Tuesday, March 16, 2010

Reading the scriptures as a preacher presents unique challenges. As a preacher, we stand in a different place vis-a-vis the text than others, because our reading is often in the service of something else. We read in order to preach on what we read. We read instrumentally, if you will.

One danger is that we can get into the habit of thinking we read the text for others, or on behalf of others, rather than for ourselves. Instead of asking, "What is God saying to me through this text?" we ask, "What is this text supposed to say to the people I'm preaching to on Sunday mornings?" This is a very dangerous habitus, because we come under the illusion that we are only reading the bible for others, and it isn't addressing us. As if God would speak through us and not to us.

The only way to avoid this danger is for the preacher to read the bible other than for preaching, for other purposes, and to do it very, very regularly. So preachers should develop what I think of as a threefold reading of Scripture. It would look like this:

1. Read the bible for personal devotions (following some plan, like a devotional guide, Moravian Daily Prayer, daily prayer office, etc.--these would be shorter meditative passages read for the life of prayer)

2. Read the bible for study and development (possibly with a companion like a commentary, or in company with others, like a small group bible study--these would be longer passages of Scripture, read for the sake of deepening in the biblical story)

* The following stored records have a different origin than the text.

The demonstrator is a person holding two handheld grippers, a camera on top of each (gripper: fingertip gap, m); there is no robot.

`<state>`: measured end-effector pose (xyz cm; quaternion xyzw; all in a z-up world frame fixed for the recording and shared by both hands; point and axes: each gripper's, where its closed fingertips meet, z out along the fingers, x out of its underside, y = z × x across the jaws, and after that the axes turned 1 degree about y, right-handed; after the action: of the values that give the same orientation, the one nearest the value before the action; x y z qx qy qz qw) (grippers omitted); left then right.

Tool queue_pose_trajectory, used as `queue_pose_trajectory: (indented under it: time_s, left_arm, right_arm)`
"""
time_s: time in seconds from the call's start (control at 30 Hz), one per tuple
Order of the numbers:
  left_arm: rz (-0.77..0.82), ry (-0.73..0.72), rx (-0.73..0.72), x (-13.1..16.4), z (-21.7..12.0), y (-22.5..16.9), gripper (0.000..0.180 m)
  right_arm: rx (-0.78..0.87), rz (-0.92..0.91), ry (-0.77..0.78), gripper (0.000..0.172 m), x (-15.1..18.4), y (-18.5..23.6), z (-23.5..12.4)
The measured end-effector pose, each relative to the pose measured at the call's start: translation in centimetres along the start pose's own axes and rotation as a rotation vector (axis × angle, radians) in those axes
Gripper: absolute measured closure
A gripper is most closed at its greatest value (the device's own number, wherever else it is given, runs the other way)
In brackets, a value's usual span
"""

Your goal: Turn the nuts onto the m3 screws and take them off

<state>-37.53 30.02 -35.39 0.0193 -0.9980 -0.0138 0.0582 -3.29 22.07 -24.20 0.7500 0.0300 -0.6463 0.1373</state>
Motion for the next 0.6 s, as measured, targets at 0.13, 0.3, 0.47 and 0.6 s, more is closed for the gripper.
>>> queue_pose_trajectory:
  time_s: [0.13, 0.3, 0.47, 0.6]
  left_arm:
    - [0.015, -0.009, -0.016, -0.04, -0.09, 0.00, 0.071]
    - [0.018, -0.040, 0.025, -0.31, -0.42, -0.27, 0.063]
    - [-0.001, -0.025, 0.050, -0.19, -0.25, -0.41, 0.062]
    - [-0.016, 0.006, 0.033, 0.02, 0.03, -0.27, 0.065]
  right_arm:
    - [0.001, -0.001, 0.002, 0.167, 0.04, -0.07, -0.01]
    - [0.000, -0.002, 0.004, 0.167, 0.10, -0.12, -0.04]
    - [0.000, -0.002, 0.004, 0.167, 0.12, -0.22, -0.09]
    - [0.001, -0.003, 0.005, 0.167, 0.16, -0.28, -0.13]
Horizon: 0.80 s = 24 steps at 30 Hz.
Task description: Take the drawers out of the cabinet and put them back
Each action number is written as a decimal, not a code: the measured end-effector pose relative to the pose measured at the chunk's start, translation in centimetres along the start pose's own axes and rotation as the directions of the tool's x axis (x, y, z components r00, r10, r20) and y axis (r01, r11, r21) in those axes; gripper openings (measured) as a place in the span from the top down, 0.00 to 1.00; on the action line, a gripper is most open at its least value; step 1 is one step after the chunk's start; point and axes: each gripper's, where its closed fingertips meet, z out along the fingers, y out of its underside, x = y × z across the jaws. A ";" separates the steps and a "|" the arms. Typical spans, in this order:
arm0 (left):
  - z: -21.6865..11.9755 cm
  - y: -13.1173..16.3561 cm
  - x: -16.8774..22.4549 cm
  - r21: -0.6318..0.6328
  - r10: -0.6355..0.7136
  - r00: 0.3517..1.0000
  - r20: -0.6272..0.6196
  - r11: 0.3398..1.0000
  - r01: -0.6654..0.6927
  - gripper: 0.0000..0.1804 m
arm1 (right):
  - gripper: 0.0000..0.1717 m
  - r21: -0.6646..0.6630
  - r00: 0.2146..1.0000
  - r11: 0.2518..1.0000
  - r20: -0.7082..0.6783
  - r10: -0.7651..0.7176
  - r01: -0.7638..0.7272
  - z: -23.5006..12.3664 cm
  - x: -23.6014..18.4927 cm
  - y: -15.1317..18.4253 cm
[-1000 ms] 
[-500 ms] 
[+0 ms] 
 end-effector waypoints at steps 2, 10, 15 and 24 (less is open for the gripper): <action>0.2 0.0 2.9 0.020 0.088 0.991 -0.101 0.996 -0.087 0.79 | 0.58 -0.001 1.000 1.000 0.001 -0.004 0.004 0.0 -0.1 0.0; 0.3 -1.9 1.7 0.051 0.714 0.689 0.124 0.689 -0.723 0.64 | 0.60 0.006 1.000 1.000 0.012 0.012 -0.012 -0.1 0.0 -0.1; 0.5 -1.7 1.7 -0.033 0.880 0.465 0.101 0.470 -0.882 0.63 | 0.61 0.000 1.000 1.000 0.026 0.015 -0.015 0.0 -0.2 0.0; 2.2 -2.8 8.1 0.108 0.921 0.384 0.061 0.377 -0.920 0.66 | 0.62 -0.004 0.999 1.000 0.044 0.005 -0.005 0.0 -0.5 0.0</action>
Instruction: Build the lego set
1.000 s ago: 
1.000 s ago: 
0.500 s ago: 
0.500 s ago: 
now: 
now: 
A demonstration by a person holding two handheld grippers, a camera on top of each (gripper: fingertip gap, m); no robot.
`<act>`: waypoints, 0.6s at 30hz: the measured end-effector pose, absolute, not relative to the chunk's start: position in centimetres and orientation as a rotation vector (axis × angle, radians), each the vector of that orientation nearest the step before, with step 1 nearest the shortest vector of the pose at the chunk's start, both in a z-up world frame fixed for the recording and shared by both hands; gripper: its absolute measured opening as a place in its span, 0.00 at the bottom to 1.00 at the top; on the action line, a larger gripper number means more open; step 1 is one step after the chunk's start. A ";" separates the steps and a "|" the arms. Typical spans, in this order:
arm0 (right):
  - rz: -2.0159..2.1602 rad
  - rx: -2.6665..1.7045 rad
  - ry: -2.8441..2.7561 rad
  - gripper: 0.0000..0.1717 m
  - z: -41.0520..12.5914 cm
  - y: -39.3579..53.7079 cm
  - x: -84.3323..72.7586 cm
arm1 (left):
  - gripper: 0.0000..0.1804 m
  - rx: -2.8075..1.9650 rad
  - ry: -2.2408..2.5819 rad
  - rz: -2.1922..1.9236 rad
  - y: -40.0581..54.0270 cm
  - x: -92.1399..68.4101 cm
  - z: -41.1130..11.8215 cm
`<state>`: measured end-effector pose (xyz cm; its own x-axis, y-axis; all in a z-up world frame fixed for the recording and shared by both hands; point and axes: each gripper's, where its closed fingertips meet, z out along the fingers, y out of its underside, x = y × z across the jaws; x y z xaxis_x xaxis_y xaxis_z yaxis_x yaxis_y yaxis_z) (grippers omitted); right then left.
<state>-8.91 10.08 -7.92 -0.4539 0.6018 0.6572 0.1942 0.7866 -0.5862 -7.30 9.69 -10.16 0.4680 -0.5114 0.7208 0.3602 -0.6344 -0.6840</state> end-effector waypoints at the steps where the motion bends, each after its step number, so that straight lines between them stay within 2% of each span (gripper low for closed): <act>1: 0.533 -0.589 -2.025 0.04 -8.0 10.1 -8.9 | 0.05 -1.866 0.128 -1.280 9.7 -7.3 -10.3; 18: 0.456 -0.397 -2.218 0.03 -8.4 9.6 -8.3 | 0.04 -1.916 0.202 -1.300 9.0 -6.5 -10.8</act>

3. Read the bible for preaching and teaching (this would be the instrumental mode, reading in preparation for our weekly work, like classes we are teaching or sermons we are preparing)

These should also be prioritized in this order. The devotional should have highest priority, the study second priority, and the preaching and teaching mode third. I know this inverts the normal mode most of us probably engage in (the pressure of the next sermon can sometimes overwhelm us and keep us from the first two), but we should keep this order in mind and strive for it. And again, this is important not as an abstract rule, but because the preacher needs to lead out of who they are, and if we are inviting our congregations to read the bible devotionally, and engage in personal study or small group work, we should be the first out of the gates. Not to mention the fact that we need the first two for our own growth in faith, and we need the first two in order to do the third well in any event.

1 comment:

  1. I don't necessarily disagree with what you're writing here, but I worry about too much an emphasis on what God is saying to me in this text, as if this Bible, written for the Christian community, should speak first and foremost to me. It seems that we have no shortage of interpretations of Scripture and faith that begin (and end!) with me.

    Though I know that this is not what you are advocating, I wonder if your advice here wouldn't be better reordered to give priority to reading within the community, or at least give priority to a personal devotional practice of reading the scripture with the faith community's concerns, traditions, prayers, etc. front and center.